### WHAT YOU HAVE TO DO
A verbatim transcript of the lines below, starting at the first and ending with the one that holds "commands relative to", is what should be produced.

**** INFORMATION SHOWN ****

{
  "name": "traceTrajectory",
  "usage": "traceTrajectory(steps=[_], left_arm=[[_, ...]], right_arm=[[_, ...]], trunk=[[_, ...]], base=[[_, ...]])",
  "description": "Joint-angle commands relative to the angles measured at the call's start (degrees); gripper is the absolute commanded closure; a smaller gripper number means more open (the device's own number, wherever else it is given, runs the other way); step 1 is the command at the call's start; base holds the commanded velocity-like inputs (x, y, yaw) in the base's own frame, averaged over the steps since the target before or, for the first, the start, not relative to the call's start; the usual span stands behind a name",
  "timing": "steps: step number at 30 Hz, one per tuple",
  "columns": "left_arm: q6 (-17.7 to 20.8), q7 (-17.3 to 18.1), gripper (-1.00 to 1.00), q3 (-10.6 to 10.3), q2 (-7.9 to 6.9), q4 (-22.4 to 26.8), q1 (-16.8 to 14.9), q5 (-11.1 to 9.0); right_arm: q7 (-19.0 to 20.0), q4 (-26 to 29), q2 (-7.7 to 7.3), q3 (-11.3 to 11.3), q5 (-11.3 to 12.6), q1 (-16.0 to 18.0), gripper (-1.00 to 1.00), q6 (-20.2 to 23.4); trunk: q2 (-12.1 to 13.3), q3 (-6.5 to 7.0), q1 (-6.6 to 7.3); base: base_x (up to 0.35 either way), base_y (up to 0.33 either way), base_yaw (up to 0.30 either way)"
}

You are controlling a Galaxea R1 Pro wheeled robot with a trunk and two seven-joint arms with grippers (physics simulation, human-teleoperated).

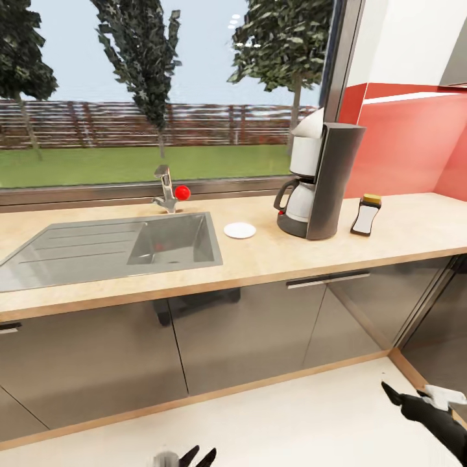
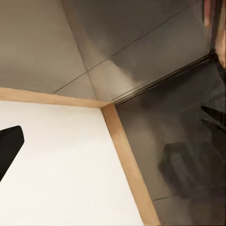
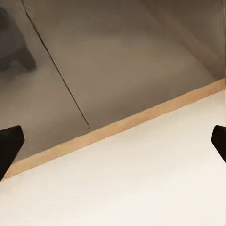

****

### PROBLEM SOLUTION
{
  "name": "traceTrajectory",
  "usage": "traceTrajectory(steps=[_], left_arm=[[_, ...]], right_arm=[[_, ...]], trunk=[[_, ...]], base=[[_, ...]])",
  "description": "Joint-angle commands relative to the angles measured at the call's start (degrees); gripper is the absolute commanded closure; a smaller gripper number means more open (the device's own number, wherever else it is given, runs the other way); step 1 is the command at the call's start; base holds the commanded velocity-like inputs (x, y, yaw) in the base's own frame, averaged over the steps since the target before or, for the first, the start, not relative to the call's start; the usual span stands behind a name",

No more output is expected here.